If you look at the i860 die, you find that:
	a) Most of the transistors are in the caches.
	b) Most of the space is the FPU, registers, integer datapath, etc.
	Some of this stuff is wires, and it doesn't shrink as well as
	transistors do.
	c) At the top speed claimed for it, eventually [50Mhz], 12KB
	of cache is NOWHERE near big enough for efficiency, by itself.
		1) As the CPU gets faster, the cache miss cost goes up,
		and the cache miss ratio must go down enough to maintain
		a constant amountof memory-system degradation.
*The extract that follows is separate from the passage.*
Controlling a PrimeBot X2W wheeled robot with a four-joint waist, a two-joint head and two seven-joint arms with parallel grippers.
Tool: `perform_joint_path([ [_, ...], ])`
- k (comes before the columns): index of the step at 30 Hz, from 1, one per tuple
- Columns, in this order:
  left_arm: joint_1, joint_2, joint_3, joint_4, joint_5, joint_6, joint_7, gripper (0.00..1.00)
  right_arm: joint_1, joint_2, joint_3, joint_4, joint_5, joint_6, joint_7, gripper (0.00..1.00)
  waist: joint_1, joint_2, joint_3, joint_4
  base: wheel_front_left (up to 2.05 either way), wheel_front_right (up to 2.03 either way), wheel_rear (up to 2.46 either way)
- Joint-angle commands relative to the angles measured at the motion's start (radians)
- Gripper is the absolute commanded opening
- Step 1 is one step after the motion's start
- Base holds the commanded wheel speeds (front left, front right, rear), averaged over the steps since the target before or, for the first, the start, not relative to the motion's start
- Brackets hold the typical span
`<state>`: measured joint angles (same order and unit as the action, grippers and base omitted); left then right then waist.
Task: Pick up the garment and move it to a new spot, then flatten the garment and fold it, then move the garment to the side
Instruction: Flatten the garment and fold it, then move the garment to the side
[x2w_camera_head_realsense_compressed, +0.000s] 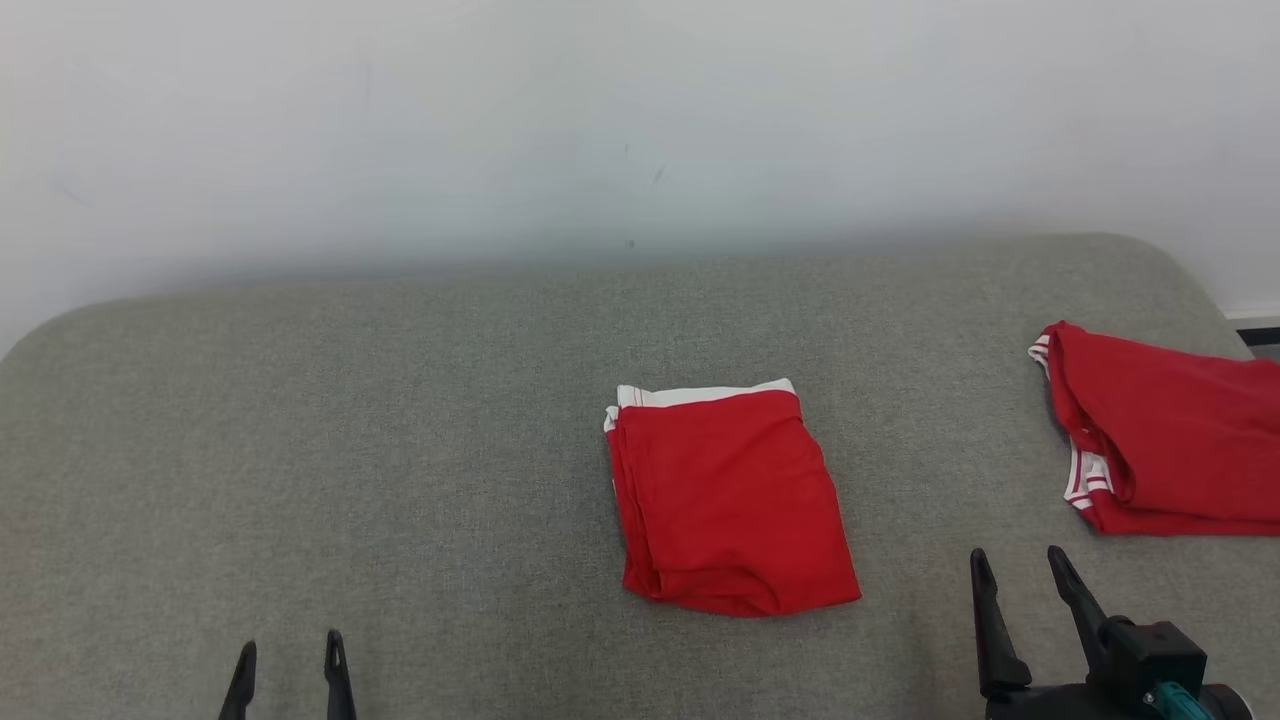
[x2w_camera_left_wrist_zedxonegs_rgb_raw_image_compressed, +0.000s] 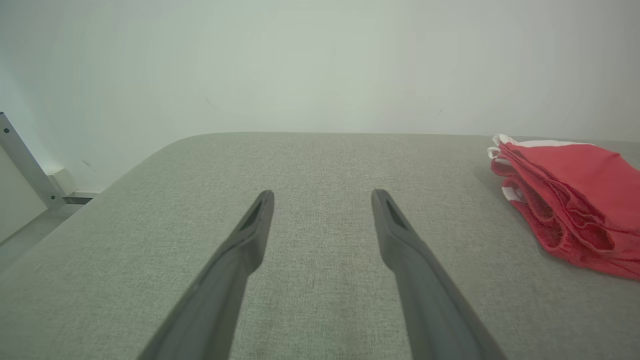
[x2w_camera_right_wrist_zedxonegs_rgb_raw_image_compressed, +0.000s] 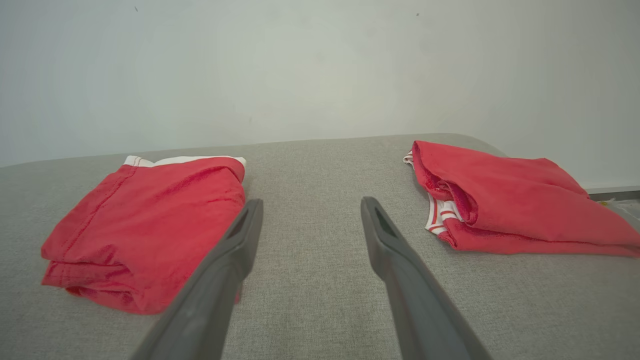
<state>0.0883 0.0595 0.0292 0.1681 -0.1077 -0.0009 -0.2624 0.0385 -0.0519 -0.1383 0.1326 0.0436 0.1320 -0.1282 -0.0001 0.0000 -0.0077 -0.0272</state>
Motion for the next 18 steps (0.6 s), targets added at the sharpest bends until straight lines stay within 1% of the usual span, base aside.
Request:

		2) Although 8-16K of cache on a million-transistor chip
		is certainly useful, serious cache simulations say that
		it just isn't enough for a well-balanced machine at the higher
		clock rates [50Mhz or so] that one would naturally use with
		the kind of technology that gives you a million transistors.
		3) Thus, you still end up with secondary cache being needed
		in many configurations and application environments.
So that says, that when you get up to 4M transistors, maybe you get close
to having big enough caches on the chip to balance the CPU+FPU that are
there....except that now you'll want to boost the clock rate some more,
which means the caches are not as improved as you'd think [although getting
close].  Well, maybe if somebody wants to build 100MHz parts, with about
8M transistors, 128K caches, that's a sort-of balanced thing.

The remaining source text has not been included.